Cette nuance n’a pas échappé aux analystes. Si la formation n’avait pas eu lieu, la réponse évidente aurait été de nier les faits. Au lieu de cela, Kartapolov nie l’utilité. C’est un glissement sémantique qui ressemble davantage à une confirmation implicite qu’à un démenti solide. Les ministères de la Défense russe et chinois ont, eux, refusé de commenter — ce silence éloquent complétant le tableau.
La logique russe : des partenaires nécessaires malgré l’humiliation
La position russe dans cette coopération est paradoxale. Moscou, qui se voit comme une grande puissance militaire, doit accepter de recevoir des formations de la Chine — un pays avec lequel elle entretient une relation historiquement marquée par la méfiance, voire l’hostilité. L’affirmation de Kartapolov que la Russie n’a « rien à apprendre » de la Chine trahit précisément ce malaise.
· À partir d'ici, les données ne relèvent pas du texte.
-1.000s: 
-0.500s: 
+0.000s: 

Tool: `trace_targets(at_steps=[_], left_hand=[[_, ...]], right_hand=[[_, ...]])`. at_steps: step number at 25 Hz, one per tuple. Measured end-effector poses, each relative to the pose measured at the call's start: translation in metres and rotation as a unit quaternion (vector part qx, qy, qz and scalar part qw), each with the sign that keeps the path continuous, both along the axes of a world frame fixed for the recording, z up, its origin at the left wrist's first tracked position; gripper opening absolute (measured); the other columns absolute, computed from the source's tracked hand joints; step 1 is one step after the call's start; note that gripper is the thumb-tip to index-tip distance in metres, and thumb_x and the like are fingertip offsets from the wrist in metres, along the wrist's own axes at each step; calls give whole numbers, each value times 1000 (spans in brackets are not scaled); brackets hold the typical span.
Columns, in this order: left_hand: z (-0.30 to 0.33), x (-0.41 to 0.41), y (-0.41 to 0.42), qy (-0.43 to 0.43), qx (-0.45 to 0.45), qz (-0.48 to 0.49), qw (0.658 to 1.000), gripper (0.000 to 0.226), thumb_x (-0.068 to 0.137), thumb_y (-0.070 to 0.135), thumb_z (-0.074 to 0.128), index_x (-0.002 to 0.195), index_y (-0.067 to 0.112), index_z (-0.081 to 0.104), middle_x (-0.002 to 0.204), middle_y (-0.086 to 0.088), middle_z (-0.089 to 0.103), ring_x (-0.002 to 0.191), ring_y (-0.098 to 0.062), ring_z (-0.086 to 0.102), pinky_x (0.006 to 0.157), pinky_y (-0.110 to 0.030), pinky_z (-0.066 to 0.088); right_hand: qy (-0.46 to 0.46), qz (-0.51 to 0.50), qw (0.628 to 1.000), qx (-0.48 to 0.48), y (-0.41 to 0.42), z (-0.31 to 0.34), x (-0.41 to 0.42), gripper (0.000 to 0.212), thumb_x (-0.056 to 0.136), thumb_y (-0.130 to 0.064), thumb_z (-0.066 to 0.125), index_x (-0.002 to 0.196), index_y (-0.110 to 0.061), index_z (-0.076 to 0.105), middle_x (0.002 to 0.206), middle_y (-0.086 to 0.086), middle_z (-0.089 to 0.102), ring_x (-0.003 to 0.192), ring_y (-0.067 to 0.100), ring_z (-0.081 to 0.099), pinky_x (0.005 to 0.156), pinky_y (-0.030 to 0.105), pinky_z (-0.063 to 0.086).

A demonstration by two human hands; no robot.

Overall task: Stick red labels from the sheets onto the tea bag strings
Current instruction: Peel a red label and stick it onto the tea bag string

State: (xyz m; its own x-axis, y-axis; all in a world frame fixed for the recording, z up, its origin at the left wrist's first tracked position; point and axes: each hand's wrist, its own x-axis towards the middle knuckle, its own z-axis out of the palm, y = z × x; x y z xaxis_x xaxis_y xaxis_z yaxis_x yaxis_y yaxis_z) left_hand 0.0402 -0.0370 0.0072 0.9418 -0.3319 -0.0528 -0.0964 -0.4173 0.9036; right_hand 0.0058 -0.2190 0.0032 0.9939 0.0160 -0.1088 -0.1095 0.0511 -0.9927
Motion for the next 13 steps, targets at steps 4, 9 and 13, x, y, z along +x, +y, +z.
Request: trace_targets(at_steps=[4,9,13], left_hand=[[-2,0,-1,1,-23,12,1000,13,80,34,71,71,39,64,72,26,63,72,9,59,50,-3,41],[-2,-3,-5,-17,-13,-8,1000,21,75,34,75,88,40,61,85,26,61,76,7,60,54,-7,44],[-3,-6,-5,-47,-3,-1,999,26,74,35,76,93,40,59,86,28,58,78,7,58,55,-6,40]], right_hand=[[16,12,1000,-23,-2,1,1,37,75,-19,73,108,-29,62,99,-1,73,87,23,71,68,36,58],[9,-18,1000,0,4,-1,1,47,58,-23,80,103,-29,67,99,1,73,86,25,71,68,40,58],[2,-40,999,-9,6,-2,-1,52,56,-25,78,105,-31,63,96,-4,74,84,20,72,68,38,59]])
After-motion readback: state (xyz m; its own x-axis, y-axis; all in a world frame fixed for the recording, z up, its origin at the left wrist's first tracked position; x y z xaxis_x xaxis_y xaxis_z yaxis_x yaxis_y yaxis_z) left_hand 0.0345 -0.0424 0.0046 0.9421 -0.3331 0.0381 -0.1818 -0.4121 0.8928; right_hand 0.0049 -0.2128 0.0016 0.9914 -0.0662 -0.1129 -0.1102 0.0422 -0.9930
Mais la pression de la guerre, la dégradation des forces russes après quatre ans de conflit à haute intensité, et les lacunes capacitaires dans le domaine NRBC ont rendu cette coopération nécessaire aux yeux du ministère de Belousov.
C’est une humiliation silencieuse que Poutine doit gérer en interne. Un régime qui a fondé sa légitimité sur la puissance militaire russe et la fierté nationale — en martelant que la Russie est la deuxième armée du monde — est dans une position inconfortable quand il doit envoyer ses officiers se faire former à l’étranger par une puissance asiatique sur des compétences basiques de protection.
Kartapolov dit que la Russie n’a rien à apprendre de la Chine. Et pourtant, les généraux étaient là, à Beijing, à prendre des notes devant des maquettes de réacteurs nucléaires. L’orgueil russe est intact. Les lacunes opérationnelles, elles, l’étaient aussi.
La coopération militaire sino-russe dans son contexte global
Un axe Pékin-Moscou qui dépasse l’Ukraine
La formation NRBC n’est que la pointe visible d’un iceberg de coopération militaire entre la Chine et la Russie qui s’est accéléré depuis 2022. Les deux pays ont intensifié leurs exercices militaires conjoints — notamment les patrouilles aériennes stratégiques avec des bombardiers nucléaires dans le Pacifique occidental et au-dessus de la mer du Japon. Ils ont approfondi leurs coopérations dans le domaine des satellites de reconnaissance, de la navigation GPS alternativement GLONASS et BeiDou, et dans certains secteurs de la défense antimissile.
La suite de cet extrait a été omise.